Such a ruling would mean that Google would not be liable if information displayed via its 'autocomplete' function was defamatory, said media law specialist Ian Birdsey of Pinsent Masons, the law firm behind Out-Law.com.
Autocomplete suggests words or characters for completing a partial search on Google.
Last week a court in Australia ruled that Google should have to pay damages to Milorad Trkulja, a TV presenter who had complained that the internet giant had defamed him, according to a report by the BBC.
Trkulja was shot in a Melbourne restaurant in 2004 by a gunman wearing a balaclava. He claimed that, following the shooting and subsequent reporting of the incident, his name had become associated with the images of alleged criminals when users typed his name into the 'Google Images' search function.

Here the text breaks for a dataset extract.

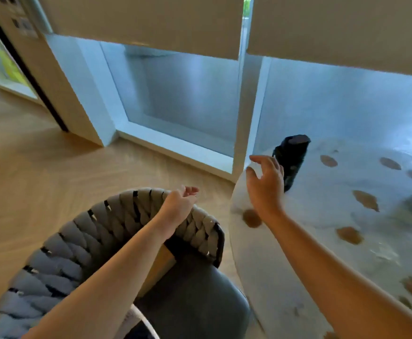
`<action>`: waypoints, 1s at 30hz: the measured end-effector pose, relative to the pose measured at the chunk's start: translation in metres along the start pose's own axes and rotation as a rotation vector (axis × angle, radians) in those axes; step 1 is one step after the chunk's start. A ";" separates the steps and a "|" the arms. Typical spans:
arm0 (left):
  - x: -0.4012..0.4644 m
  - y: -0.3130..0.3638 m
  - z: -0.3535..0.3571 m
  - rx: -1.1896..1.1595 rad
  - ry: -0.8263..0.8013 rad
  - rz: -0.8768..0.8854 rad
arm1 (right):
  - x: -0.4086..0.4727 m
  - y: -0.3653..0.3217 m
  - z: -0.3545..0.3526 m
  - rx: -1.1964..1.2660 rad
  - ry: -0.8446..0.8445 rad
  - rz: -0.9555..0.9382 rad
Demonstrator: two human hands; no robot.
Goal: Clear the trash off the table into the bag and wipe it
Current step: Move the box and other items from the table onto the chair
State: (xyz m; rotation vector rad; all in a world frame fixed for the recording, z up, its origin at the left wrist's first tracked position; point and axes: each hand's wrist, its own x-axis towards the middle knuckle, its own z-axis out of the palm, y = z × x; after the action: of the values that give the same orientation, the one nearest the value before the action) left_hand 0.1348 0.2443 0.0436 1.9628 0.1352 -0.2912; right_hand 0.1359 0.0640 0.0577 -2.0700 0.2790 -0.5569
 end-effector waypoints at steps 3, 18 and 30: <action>0.012 0.036 0.020 0.064 -0.059 0.116 | 0.048 0.011 -0.039 -0.076 0.154 0.028; 0.102 0.097 0.116 0.253 -0.305 0.325 | 0.157 0.087 -0.060 -0.480 -0.369 0.099; 0.087 0.074 0.101 0.270 -0.292 0.372 | 0.135 0.072 -0.057 -0.542 -0.221 0.013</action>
State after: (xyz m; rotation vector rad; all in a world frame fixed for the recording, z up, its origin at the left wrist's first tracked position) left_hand 0.2214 0.1191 0.0484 2.1366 -0.4760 -0.3589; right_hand 0.2274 -0.0714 0.0602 -2.6258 0.3388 -0.2527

Trkulja sued Google claiming that the company had failed to remove the defamatory link between him and the alleged criminals when he requested such action. The Supreme Court of Victoria accepted Google's argument that it had innocently disseminated the material but said that that defence was only applicable up to the point at which the company received Trkulja's complaint and held Google to be liable for defaming the man as a result of its inaction, according to the BBC's report.
This Australian case follows a similar ruling in Japan after a court there ordered Google to stop its search engine technology from suggesting "specific terms" that have linked a man's name to crimes he did not commit.
The unnamed man sued Google after claiming that the terms the company's autocomplete software suggests in association with his name caused him to lose his job and has subsequently put off potential new employers, according to a report at the time by Kyodo news agency on the Japan Times website.
In a similar ruling in France Google was fined $65,000 by a court after its search engine suggested the French word for 'crook' when users typed-in the name of an insurance company.
However, in the UK in 2009 the High Court ruled that Google is not the publisher of defamatory words that appear in its search results. Mr Justice Eady ruled that even when notified that its results contained libellous words Google was not liable as a publisher.
Google's liability for defamatory words that appear via its 'autocomplete' suggestions is as yet untested in the UK. However, Ian Birdsey said that it is unlikely that a UK court would come to a different conclusion from the one arrived at by the High Court in 2009.
"Although the issue of whether Google’s liability for its ‘autocomplete’ search function has yet to be dealt with by UK courts, the High Court in 2009 did determine that Google was a mere facilitator of the information displayed on its search results because it did not authorised the appearance of the information on users’ screens in a ‘meaningful sense’,” Birdsey said. “If the UK courts were to assess whether Google was liable for defamation as a result of the way its ‘autocomplete’ system suggests terms to users I think the courts would draw similar conclusions and find that Google is not a publisher."
"There has to be recognition that Google search terms are the product of input by its users. It is unfair to view Google as a traditional publisher of suggested search terms as a result of this," he added.
“In his judgement Mr Justice Eady said that there was a ‘degree of international recognition that the operators of search engines should put in place [a take-down policy] (which could obviously either be on a voluntary basis or put upon a statutory footing) to take account of legitimate complaints about legally objectionable material’,” Birdsey said. "The European Commission is currently looking to reform 'notice and takedown' rules that govern illegal material posted on the internet and has asked whether search engines, among other intermediaries, should be deemed to be ‘hosts’ of content. It is to be hoped that the Commission’s plans make clear whether search engines do have responsibility for removing illegal content and what that process should be."
To be considered libellous under common law in the UK comments must be published, communicated to someone other than the person being defamed and not be justified by a range of defences, including that the comments are true or were expressed as an opinion.
In the UK laws on defamation are also written into legislation. Under the Defamation Act a person can claim a defence against allegations of defamation if they can show that they were neither the author, editor or publisher of the comments, "took reasonable care in relation to its publication" and "did not know, and had no reason to believe, that what he did caused or contributed to the publication of a defamatory statement". The Act defines 'publisher' as meaning "a commercial publisher, that is, a person whose business is issuing material to the public, or a section of the public, who issues material containing the statement in the course of that business".
Under the E-Commerce Regulations it is possible for "secondary publishers" to be found responsible for defamatory comments posted using their service. However, they can avoid liability for defamation under the terms of the Regulations if they are viewed as acting only as a mere conduit or caches or hosts of the material.
In order to avoid any liability for unlawful material, the service provider must, upon gaining 'actual knowledge' that the initial source has been removed or access to it has been disabled, act 'expeditiously' to ensure that the information is deleted or access to it disabled.